• **Work to complete**: Copy the lines below verbatim, but only from the line containing "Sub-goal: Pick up" through the end of the data.

• **Collection entries**:
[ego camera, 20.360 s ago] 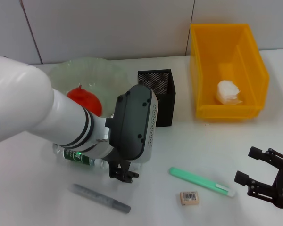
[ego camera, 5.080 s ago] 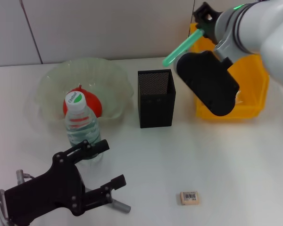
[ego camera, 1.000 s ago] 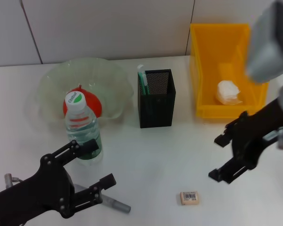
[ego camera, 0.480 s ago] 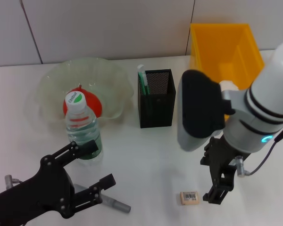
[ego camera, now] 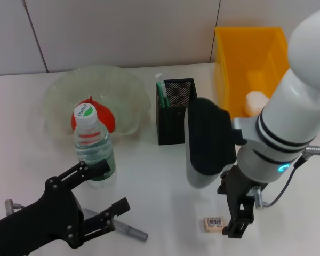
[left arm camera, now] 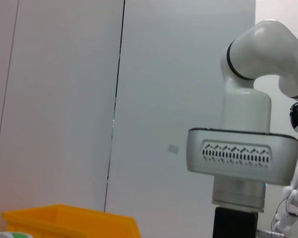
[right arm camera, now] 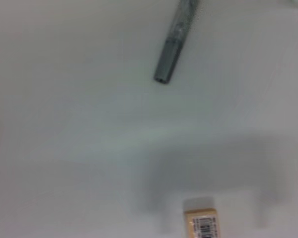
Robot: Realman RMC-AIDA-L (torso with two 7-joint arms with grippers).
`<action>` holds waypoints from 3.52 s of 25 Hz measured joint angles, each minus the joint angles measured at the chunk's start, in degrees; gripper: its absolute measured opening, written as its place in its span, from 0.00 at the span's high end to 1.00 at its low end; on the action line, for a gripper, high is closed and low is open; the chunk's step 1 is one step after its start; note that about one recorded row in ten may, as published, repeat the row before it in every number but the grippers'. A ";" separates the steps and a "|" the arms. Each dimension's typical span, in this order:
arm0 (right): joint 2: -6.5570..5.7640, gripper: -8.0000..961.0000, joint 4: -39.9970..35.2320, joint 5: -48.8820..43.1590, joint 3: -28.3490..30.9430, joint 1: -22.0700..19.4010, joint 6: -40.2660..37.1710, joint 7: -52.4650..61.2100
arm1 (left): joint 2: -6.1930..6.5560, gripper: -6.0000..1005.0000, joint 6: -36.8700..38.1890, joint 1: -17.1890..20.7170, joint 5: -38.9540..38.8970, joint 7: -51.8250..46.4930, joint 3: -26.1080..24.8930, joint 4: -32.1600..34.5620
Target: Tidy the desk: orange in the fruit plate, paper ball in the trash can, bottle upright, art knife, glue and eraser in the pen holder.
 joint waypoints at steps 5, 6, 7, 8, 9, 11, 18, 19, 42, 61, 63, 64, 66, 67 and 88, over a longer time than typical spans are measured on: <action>0.15 0.14 -1.77 0.16 -2.75 0.16 2.21 0.26 | 0.00 0.21 0.19 0.06 0.05 0.00 0.00 0.00; 0.15 0.15 -1.77 0.16 -2.75 0.16 2.21 0.26 | 0.00 0.21 0.26 0.08 0.06 0.00 0.00 0.00; 0.15 0.15 -1.84 0.21 -2.97 0.16 2.43 0.30 | 0.00 0.21 0.26 0.08 0.06 0.00 0.00 0.00; 0.17 0.16 -1.96 0.28 -3.32 0.16 2.66 0.36 | 0.00 0.21 0.38 0.10 0.07 0.00 0.00 0.00; 0.17 0.17 -1.96 0.28 -3.32 0.16 2.66 0.36 | 0.00 0.21 0.38 0.10 0.07 0.00 0.00 0.00; 0.21 0.18 -2.11 0.44 -3.41 0.21 2.75 0.42 | 0.00 0.21 0.43 0.10 0.08 0.00 0.00 0.00; 0.28 0.23 -3.59 1.73 -3.85 0.56 3.64 0.51 | 0.00 0.21 0.45 0.10 0.09 0.00 0.16 0.00; 0.28 0.35 -3.59 1.73 -3.85 0.56 3.64 0.51 | 0.00 0.21 0.45 0.10 0.09 0.00 0.16 0.00; 0.26 0.53 -8.42 2.43 -5.28 2.32 6.07 0.28 | 0.00 0.21 0.44 0.10 0.09 0.00 0.53 0.00; -0.06 0.73 -3.17 3.23 1.75 1.88 4.44 0.56 | 0.03 0.21 0.28 0.09 0.09 0.00 0.52 0.09; -0.10 0.73 0.53 2.11 7.92 1.75 4.32 1.06 | 0.02 0.21 0.31 0.10 0.09 0.00 0.52 0.09; -0.15 0.73 2.07 1.46 10.09 1.74 4.35 1.17 | 0.01 0.21 0.33 0.13 0.09 0.00 0.52 0.08; -0.18 0.73 3.79 0.86 12.67 1.71 4.35 1.16 | 0.00 0.21 0.36 0.23 0.09 0.00 0.52 0.04; -0.18 0.73 5.00 0.59 14.44 1.72 4.34 1.13 | 0.00 0.21 0.38 0.25 0.09 0.00 0.53 0.03; -0.39 0.72 -4.19 -0.43 23.93 6.01 21.32 -2.76 | 0.00 0.21 0.45 0.36 0.09 0.00 0.53 0.00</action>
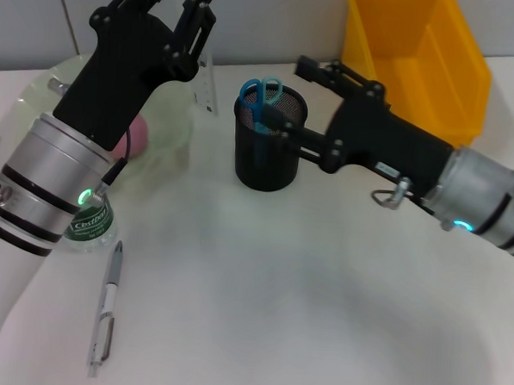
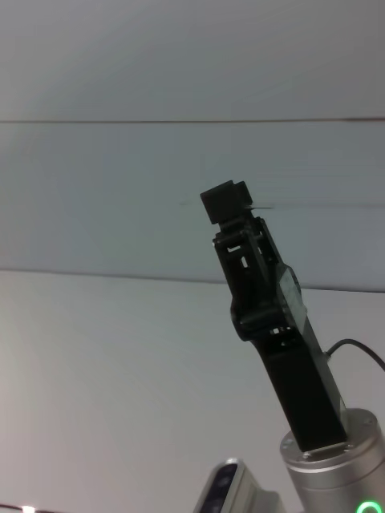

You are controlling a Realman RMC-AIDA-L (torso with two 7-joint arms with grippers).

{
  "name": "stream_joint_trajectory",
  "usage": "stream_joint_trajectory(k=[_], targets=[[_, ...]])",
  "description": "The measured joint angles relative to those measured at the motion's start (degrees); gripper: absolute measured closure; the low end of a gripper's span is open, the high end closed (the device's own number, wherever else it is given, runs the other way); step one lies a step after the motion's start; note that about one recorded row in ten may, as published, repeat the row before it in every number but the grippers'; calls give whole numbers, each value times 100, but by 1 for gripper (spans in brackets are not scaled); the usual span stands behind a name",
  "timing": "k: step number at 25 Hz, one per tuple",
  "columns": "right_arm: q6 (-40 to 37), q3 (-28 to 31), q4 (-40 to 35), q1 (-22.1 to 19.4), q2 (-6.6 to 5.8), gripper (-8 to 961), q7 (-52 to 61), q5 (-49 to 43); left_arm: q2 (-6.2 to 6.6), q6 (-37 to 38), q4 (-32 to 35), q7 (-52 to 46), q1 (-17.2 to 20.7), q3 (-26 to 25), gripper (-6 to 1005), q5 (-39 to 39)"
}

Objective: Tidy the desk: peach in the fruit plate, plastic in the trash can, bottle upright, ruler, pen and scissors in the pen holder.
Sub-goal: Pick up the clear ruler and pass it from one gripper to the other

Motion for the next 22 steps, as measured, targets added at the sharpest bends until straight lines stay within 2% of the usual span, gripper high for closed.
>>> stream_joint_trajectory(k=[2,3,10,18,22], targets=[[142,-365,89,146,0,182,-19,278,0,0,0,0,0,0,563,0],[142,-365,89,146,0,182,-19,278,0,-14,14,224,-22,172,562,-209],[196,-1201,128,276,-1,182,2,1048,0,-20,35,352,-13,285,558,-251],[931,-2996,-389,202,-1,182,63,2663,0,-33,10,392,-14,357,553,-258],[1658,-3806,-878,59,-1,182,15,3475,0,-34,3,423,-9,377,550,-270]])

• **Task result**:
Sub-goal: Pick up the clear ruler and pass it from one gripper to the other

Motion for the next 22 steps, as measured, targets added at the sharpest bends until straight lines stay within 2% of the usual span, gripper high for closed.
>>> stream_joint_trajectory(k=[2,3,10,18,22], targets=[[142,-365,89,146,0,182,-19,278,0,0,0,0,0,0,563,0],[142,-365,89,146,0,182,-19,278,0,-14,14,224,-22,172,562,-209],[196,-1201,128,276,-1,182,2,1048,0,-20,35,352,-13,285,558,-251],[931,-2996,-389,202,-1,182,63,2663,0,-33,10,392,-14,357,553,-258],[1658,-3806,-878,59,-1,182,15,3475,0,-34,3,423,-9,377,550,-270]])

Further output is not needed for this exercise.